Although superficially involving a change of dimension from three to one, this transformation method is
actually one-dimensional. The transformation applies an offset to the ellipsoidal height component of a
geographic 3D coordinate reference system with the result being a gravity-related height in a vertical
coordinate reference system. However the ellipsoidal height component of a geographic 3D coordinate
reference system cannot exist without the horizontal components, i.e. it cannot exist as a one-dimensional
coordinate reference system.

Geodetic science distinguishes between geoid-ellipsoid separation models and height correction models. Geoid
separation models give the height difference between the ellipsoid and the geoid surfaces. Height correction models
give height difference between ellipsoidal a particular vertical datum surface. Because a vertical datum is a realisation
of the geoid and includes measurement errors and various constraints, a vertical datum surface will not exactly coincide
with the geoid surface. The mathematics of the application of these models is identical and for the purposes of the
EPSG dataset they are considered to be one method.

The correction value ζ5

is interpolated from a grid of height differences and the interpolation requires the
latitude and longitude components of the geographic 3D coordinate reference system as arguments.
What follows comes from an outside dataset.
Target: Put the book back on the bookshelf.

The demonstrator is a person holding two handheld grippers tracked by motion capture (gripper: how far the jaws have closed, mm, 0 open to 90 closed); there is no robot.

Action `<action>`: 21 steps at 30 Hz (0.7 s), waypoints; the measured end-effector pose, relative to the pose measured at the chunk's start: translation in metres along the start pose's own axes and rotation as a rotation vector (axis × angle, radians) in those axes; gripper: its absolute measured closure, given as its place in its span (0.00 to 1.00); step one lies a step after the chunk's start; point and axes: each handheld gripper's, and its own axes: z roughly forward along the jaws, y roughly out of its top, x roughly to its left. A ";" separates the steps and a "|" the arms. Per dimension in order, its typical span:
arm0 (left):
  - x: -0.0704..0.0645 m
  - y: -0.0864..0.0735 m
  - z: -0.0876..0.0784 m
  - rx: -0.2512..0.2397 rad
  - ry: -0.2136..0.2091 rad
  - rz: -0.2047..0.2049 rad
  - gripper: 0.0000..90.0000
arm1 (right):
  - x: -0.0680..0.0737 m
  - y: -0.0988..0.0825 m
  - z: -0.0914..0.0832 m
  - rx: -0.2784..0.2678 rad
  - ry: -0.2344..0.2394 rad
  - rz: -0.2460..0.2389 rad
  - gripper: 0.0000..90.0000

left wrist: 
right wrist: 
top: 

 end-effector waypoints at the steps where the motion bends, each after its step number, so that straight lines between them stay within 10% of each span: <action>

If h is the ellipsoidal height (height of point above the ellipsoid, positive if up) in the geographic 3D CRS
and H is the gravity-related height in a vertical CRS, then

H = h – ζ

Note that unlike the general convention adopted for offsets described in 2.4.1, geoid separation and height
correction models conventionally use the true mathematical convention for sign.

The EPSG dataset differentiates between the formats of the gridded height files and distinguishes separate
coordinate operation methods for each file format. The coordinate operation method may also define the
interpolation technique to be used. However the density of grid nodes is usually sufficient for any reasonable
interpolation technique to be used, with bi-linear interpolation usually being applied.


The reverse transformation, from gravity-related height in the vertical coordinate reference system to the
ellipsoidal height component of the geographic3D coordinate reference system, requires that a horizontal
position be associated with the gravity-related height. This is indeterminate unless a compound coordinate
reference system is involved (see the Geographic3D to Geographic2D+GravityRelatedHeight method
described below). Geographic3D to GravityRelatedHeight methods therefore are not reversible.